Indian 340 Brigade was tasked to cut off the axis Rangpur-Bogra and to clear Pakistani troops at Hilli and Ghoraghat-Gobindaganj. Indian 2/5 GR infiltrated on night 07 December 71 and almost ambushed GOC and Commander 205 Brigade in the rear of Pakistani defended locations. A company of Indian 5/11 Gurkha Regiment infiltrated on the night 12/13 December 1971 between two forward companies of 32 Baloch deployed at Saulakandi and Malahar and established a road block in the rear. 32 Baloch then launched a fierce counter attack to clear the area of the Indian troops under its intrepid commanding officer Lt Colonel Raja Sultan. The doughty colonel throwing caution to the wind led the attack himself against the entrenched enemy battalion in a terrain favouring the defending Indian troops with advantages of clear observation and field of fire. According to Indian authors Lt General Yadava and V Ganapathy the fight between 32 Baloch and 5/11 GR and 2/5 GR was an epic in the classic infantry bayonet charge style.
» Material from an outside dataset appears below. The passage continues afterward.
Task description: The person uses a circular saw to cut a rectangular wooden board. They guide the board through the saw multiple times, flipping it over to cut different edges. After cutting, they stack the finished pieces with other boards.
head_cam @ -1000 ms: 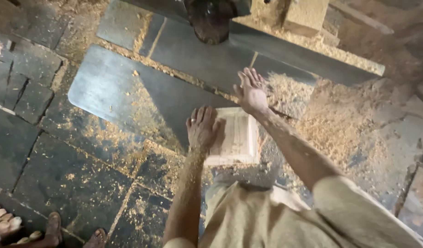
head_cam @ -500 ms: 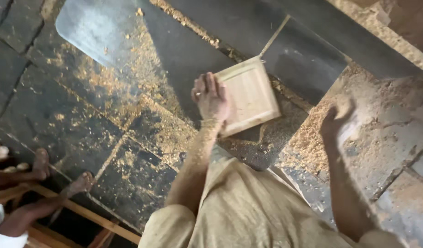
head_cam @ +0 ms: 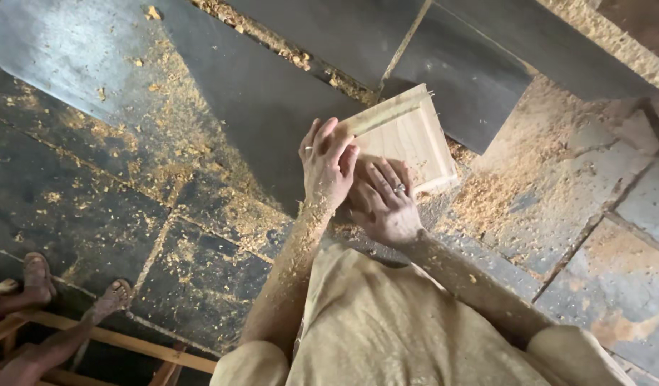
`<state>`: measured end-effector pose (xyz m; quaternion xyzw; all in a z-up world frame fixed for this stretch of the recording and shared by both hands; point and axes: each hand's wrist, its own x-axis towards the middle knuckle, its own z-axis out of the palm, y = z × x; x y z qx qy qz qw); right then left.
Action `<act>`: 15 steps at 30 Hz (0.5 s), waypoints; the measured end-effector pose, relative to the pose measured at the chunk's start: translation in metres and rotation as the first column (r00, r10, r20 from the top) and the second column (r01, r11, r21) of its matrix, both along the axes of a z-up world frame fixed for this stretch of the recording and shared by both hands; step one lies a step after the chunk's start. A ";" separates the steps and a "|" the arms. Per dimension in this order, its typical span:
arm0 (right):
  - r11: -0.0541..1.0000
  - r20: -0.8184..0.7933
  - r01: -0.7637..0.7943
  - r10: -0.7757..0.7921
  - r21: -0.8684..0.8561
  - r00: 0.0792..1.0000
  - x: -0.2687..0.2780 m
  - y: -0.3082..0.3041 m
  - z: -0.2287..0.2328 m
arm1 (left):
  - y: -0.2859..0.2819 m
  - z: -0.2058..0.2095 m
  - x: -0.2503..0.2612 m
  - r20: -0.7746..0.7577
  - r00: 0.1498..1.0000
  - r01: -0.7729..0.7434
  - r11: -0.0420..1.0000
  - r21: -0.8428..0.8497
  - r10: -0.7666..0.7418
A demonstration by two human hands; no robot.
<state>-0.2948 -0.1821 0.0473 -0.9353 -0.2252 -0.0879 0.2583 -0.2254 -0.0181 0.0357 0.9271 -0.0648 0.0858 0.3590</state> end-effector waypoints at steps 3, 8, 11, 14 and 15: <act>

The vastly outnumbered and heavily bombed Pakistani troops stood their ground and each trench had to be cleared through hand to hand fight by bayonets and Kukris. 97 Indian soldiers were killed as the hand to hand fight ensued with no quarters given. In one such encounter Lt Colonel Raja Sultan led the bayonet charge against the Gurkha troops. Displaying true gladiatorialelan and panache like the Muslim warriors of yore, he attacked an Indian Captain who fought back with his personal weapon. The two officers fought to death with Lt Col Raja Sultan embracing martyrdom on site while the Indian Captain Jatandir Nath Sood succumbed to his injuries in hospital. The gumption and uncommon heroics of the Pakistani commanding officer became a local lore with the Gurkha warriors who buried the colonel with full military honours. As the colonel was lowered in the grave with the rubicund splendour of his blood covered uniform a Gurkha soldier threw in his rank epaulettes in his grave motioning towards heavens that, “Let Him also know that the Sultan Bahadur was a Lt Colonel”. His family back home received the news of his martyrdom with equanimity remaining oblivious of his whereabouts for a long time since he was declared missing in action. Though in the confusion of the battle and the aftermath of surrender his debonair act of sacrifice was forgotten and he did not get any reward for his outstanding leadership and courage the remark of the Gurkha soldier and the Indian newspapers about his blood covered body was the true red badge of courage for the warrior.
— The writer, a Retired Brig, is a PhD scholar at NUST, Islamabad.